The trompe l'oeil of the ending! The false bottom of the ending!

Could he manage one more? wondered Haffner. He thought he could. Let him swing it one last time.

His century was over, and all Haffner wanted to take from it was the memory of Livia. He only wanted, now, to assert his constant fidelity.

Why did he need to go back, when the paperwork was completed? Why couldn't he, thought Haffner, live there in the villa — surrounded by the history of Livia? And in the excitement of his decision, Haffner wanted to see the villa, now — the villa which he had not thought he ever wanted to visit. He wanted to pay homage to Cesare's famous ceiling — executed in the dining room when he was sixteen, when he still believed in his destiny as a great European painter. Homeless, he wanted to observe what would be Haffner's final home.


7

Haffner marched out into the foyer. The window to the cloakroom was shut. At the ticket booth, he pointed to the cloakroom. The woman in the ticket booth shrugged, helplessly. Haffner mimed, like a monkey, the heaviness of twin suitcases, invisibly weighing down his arms.

— No no, said the girl.

— No? said Haffner.

The girl said a word which Haffner did not understand. She turned to the calendar behind her on the wall, one half of which was a series of mountain views, underwritten by romantic poetry; the other half of which was a grid with numbers. She pointed to one square, containing one number.

And finally Haffner understood that he would only be able to recapture his belongings the next day.

With a renewed sense of triumph, therefore — since what more could he now lose? — the untold story of Haffner reached its conclusion. He would go to look at the villa, unencumbered by his possessions. And eventually he would live up here, in this spa, in this place of his escape: in the solitude of their infinite marriage: its absolute irrelevant immortal secrets.

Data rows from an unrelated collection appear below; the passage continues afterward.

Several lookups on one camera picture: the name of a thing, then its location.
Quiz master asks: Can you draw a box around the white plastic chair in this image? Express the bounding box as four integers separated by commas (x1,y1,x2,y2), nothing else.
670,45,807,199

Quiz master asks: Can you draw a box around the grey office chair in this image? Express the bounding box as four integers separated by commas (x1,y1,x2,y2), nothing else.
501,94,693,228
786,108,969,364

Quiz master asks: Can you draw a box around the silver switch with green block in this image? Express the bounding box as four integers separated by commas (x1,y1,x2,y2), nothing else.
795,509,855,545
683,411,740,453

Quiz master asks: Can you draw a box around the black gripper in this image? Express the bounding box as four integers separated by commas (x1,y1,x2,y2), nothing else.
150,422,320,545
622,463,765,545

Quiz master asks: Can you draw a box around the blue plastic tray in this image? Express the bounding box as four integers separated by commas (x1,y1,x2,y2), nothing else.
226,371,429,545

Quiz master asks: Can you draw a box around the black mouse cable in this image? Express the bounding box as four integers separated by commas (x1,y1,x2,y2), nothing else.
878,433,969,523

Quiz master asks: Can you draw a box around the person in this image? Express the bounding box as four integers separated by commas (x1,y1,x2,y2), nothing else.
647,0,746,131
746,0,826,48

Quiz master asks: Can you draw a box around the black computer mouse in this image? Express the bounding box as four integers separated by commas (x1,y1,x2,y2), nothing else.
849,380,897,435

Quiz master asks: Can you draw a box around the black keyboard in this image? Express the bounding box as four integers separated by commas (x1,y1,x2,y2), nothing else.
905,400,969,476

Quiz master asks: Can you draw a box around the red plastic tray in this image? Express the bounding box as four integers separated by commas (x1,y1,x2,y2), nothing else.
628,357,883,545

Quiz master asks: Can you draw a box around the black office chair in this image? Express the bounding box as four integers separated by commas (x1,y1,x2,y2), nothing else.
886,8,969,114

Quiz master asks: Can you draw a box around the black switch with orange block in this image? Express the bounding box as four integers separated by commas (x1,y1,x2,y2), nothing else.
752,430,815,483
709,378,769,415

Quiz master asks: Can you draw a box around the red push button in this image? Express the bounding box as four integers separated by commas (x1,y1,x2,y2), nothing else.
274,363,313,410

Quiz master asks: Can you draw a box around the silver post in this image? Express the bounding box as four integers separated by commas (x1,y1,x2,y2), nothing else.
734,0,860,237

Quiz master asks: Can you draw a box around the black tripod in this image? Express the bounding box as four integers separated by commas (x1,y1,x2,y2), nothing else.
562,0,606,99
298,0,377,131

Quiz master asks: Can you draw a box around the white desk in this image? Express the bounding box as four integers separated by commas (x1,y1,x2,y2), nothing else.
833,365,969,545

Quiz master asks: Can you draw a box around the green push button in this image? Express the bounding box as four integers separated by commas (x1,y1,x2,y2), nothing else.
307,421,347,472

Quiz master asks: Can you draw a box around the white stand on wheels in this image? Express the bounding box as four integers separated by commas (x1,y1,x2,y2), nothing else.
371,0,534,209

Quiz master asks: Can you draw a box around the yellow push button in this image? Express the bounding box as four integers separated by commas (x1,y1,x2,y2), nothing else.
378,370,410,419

For this, thought Haffner, was the true version of Haffner — a husband.

In a bar out on North Beach once, in San Francisco, he had talked to the barman about DiMaggio. DiMaggio, said the guy behind the bar, had been a regular. And the barman confided in him that when Joe was dying, he used to say that it was no sadness to him. At least, he said, it would maybe give him another chance with Marilyn.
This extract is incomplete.